It's cold, like freezing cold, and the stone benches of this park are really uncomfortable, and covered with snow. The white and wet powder keeps falling from the sky continuously, as it's been for hours now. Many would think it was stupid to leave the house at December, but for me it isn't; with this cold I will die faster and that way I won't suffer that much.

I smile at the thought, my first smile in months, and close my eyes, grateful to the little snowflakes, so beautiful they seem harmless, but that will soon help me leave this world.
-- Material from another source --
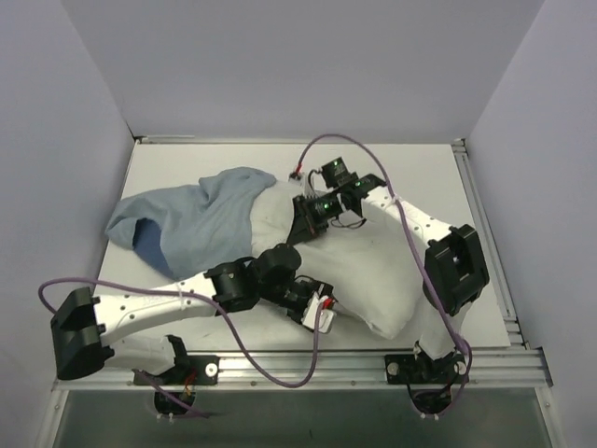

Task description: Put the pillow into the pillowcase

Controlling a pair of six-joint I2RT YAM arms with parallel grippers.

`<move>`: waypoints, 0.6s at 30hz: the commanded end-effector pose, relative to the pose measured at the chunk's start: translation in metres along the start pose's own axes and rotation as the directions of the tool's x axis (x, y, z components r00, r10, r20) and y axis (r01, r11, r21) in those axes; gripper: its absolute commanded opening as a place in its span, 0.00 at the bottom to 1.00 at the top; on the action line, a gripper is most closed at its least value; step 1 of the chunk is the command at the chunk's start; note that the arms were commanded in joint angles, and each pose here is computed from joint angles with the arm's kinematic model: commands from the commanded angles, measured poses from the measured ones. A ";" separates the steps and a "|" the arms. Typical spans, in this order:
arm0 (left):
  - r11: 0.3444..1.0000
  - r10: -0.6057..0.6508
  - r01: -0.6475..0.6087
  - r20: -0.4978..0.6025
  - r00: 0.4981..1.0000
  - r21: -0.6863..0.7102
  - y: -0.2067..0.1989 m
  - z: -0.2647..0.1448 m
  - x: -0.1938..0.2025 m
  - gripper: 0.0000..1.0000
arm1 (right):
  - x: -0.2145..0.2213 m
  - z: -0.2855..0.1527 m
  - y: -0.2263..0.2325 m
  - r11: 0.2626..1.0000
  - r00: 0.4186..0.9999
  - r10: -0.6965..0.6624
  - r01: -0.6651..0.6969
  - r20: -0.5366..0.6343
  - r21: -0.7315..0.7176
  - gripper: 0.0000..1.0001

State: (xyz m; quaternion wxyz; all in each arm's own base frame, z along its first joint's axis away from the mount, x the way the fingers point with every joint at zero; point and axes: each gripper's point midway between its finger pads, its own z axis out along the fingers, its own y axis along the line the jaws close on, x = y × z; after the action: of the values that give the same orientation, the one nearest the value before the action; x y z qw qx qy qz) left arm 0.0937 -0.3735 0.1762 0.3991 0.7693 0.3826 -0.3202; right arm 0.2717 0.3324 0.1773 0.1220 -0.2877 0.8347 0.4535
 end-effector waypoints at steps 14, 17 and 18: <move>0.298 -0.855 0.733 0.170 0.490 -0.612 0.015 -0.187 0.079 0.52 | -0.028 -0.122 -0.033 0.994 0.973 -0.027 0.001 0.231 0.114 0.67; 0.227 -0.887 0.740 0.180 0.426 -0.633 0.020 -0.180 0.107 0.47 | -0.040 -0.160 -0.106 0.923 0.964 -0.053 -0.051 0.260 0.380 0.44; 0.208 -0.896 0.737 0.176 0.407 -0.643 0.022 -0.178 0.117 0.45 | -0.030 -0.157 -0.135 0.898 0.976 -0.047 -0.052 0.212 0.437 0.39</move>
State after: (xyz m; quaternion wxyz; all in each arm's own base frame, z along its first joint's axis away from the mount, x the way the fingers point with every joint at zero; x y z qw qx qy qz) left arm 0.2008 -0.2012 0.2120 0.4105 0.3515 0.8009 -0.2578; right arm 0.3777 0.1985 0.2439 0.3174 -0.2118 0.8395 0.3868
It reminds me of my childhood, when winter was my favorite season because there was just so much snow and the lake would freeze, and I could build snowmen and ice-skate with my brother. Then I learned ice was also very dangerous and could kill, so I started despising the cold. What an irony that I will die by it, but loving it anyways.

I close my eyes, hopefully for the last time, my last thought before drifting to sleep being that I'm sorry I wasn't good enough for being worth anyone's love, specially certain redhead's… who now will be sad, lost and confused forever because I couldn't save her from Hans. I regret that deeply.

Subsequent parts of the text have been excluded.